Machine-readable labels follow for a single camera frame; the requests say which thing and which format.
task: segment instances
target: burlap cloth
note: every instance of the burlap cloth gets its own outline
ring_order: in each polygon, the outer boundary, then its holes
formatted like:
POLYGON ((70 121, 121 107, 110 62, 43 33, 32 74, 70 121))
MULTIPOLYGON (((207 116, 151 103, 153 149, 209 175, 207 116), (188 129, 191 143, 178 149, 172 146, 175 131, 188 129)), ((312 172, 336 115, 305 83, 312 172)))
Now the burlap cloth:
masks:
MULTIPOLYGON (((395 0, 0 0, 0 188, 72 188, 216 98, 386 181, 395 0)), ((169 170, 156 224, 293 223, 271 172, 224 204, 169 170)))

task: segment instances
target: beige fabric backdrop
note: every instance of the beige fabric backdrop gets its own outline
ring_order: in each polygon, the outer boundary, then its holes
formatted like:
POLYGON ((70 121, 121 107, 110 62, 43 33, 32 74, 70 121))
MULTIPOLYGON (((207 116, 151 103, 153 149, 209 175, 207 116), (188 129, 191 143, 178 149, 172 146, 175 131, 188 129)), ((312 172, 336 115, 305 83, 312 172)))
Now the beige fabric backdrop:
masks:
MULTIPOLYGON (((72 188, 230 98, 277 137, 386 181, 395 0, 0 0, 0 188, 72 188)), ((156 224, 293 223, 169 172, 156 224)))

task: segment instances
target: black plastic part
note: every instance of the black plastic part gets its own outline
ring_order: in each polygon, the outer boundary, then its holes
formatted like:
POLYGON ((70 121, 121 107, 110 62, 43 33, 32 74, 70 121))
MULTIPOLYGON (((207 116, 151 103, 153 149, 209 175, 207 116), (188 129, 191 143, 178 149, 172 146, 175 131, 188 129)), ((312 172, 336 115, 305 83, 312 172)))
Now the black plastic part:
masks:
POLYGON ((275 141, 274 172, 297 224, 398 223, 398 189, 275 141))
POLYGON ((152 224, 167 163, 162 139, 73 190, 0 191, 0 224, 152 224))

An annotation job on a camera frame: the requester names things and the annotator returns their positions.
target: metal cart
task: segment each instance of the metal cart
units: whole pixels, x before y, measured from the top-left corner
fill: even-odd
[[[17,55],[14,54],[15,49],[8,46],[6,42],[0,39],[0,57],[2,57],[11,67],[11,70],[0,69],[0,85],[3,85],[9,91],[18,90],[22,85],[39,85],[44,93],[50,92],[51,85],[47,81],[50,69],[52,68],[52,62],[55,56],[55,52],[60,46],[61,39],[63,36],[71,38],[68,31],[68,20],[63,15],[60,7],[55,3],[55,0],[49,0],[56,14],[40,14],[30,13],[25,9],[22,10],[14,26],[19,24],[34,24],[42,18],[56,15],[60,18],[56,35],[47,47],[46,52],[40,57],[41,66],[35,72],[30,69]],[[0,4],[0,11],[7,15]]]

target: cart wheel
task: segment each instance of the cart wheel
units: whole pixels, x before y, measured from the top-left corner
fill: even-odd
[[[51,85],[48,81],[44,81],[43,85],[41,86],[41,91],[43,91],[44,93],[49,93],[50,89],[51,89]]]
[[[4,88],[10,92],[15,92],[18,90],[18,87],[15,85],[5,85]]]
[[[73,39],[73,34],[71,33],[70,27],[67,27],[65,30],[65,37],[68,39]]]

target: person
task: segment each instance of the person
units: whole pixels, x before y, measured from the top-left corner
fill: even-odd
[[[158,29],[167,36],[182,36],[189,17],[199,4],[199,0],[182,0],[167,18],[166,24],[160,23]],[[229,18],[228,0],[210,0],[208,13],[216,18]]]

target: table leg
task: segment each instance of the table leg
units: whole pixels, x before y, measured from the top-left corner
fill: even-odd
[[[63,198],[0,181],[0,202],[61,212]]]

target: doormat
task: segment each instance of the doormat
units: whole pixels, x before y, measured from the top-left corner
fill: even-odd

..........

» **YOUR GOAL**: All the entries are to be set down exactly as they appear.

» **EXERCISE ANSWER**:
Machine-readable labels follow for a single camera frame; the requests say which thing and which format.
task: segment instances
target: burlap cloth
note: every instance of the burlap cloth gets its own outline
ring_order: in each polygon, the outer boundary, then its holes
formatted like:
POLYGON ((70 121, 121 107, 110 62, 43 33, 32 74, 70 121))
MULTIPOLYGON (((207 116, 151 103, 153 149, 209 175, 207 116), (188 129, 191 143, 178 149, 172 146, 175 131, 188 129)), ((312 172, 336 115, 305 83, 312 172)))
Now the burlap cloth:
masks:
MULTIPOLYGON (((395 0, 0 0, 0 188, 72 188, 216 98, 386 181, 395 0)), ((169 170, 156 224, 293 223, 271 172, 224 204, 169 170)))

task: segment instances
target: beige fabric backdrop
note: every instance of the beige fabric backdrop gets its own outline
ring_order: in each polygon, the outer boundary, then its holes
formatted like:
POLYGON ((70 121, 121 107, 110 62, 43 33, 32 74, 70 121))
MULTIPOLYGON (((207 116, 151 103, 153 149, 209 175, 207 116), (188 129, 191 143, 178 149, 172 146, 175 131, 188 129)), ((312 172, 336 115, 305 83, 312 172)))
Now the beige fabric backdrop:
masks:
MULTIPOLYGON (((72 188, 230 98, 277 137, 386 181, 395 0, 0 0, 0 188, 72 188)), ((156 224, 293 223, 169 172, 156 224)))

task: segment instances
target: black plastic part
note: every instance of the black plastic part gets its own outline
ring_order: in each polygon, the outer boundary, then its holes
formatted like:
POLYGON ((70 121, 121 107, 110 62, 43 33, 32 74, 70 121))
MULTIPOLYGON (((207 116, 151 103, 153 149, 209 175, 207 116), (188 129, 191 143, 178 149, 172 146, 175 131, 188 129)), ((312 172, 336 115, 305 83, 312 172)))
Now the black plastic part:
masks:
POLYGON ((275 141, 274 172, 297 224, 398 223, 398 189, 275 141))
POLYGON ((152 224, 167 163, 162 139, 73 190, 0 191, 0 224, 152 224))

An annotation job on a camera frame: the requester names things and the annotator returns their positions.
target: metal cart
task: segment each instance of the metal cart
units: whole pixels, x before y, measured from the top-left corner
fill: even-odd
[[[17,55],[14,54],[15,49],[8,46],[6,42],[0,39],[0,57],[2,57],[11,67],[11,70],[0,69],[0,85],[3,85],[9,91],[18,90],[22,85],[39,85],[44,93],[50,92],[51,85],[47,81],[50,69],[52,68],[52,62],[55,56],[55,52],[60,46],[61,39],[63,36],[71,38],[68,31],[68,20],[63,15],[60,7],[55,3],[55,0],[49,0],[56,14],[40,14],[30,13],[25,9],[22,10],[14,26],[19,24],[34,24],[42,18],[56,15],[60,18],[56,35],[47,47],[46,52],[40,57],[41,66],[35,72],[30,69]],[[0,4],[0,11],[7,15]]]

target: cart wheel
task: segment each instance of the cart wheel
units: whole pixels, x before y, measured from the top-left corner
fill: even-odd
[[[51,85],[48,81],[44,81],[43,85],[41,86],[41,91],[43,91],[44,93],[49,93],[50,89],[51,89]]]
[[[4,88],[10,92],[15,92],[18,90],[18,87],[15,85],[5,85]]]
[[[73,39],[73,34],[71,33],[70,27],[67,27],[65,30],[65,37],[68,39]]]

target: person
task: segment each instance of the person
units: whole pixels, x before y, measured from the top-left corner
fill: even-odd
[[[158,29],[167,36],[182,36],[189,17],[199,4],[199,0],[182,0],[167,18],[166,24],[160,23]],[[229,18],[228,0],[210,0],[208,13],[216,18]]]

target: table leg
task: segment each instance of the table leg
units: whole pixels, x before y, measured from the top-left corner
fill: even-odd
[[[63,198],[0,181],[0,202],[61,212]]]

target: doormat
task: segment each instance of the doormat
units: whole pixels, x before y, measured from the top-left corner
fill: even-odd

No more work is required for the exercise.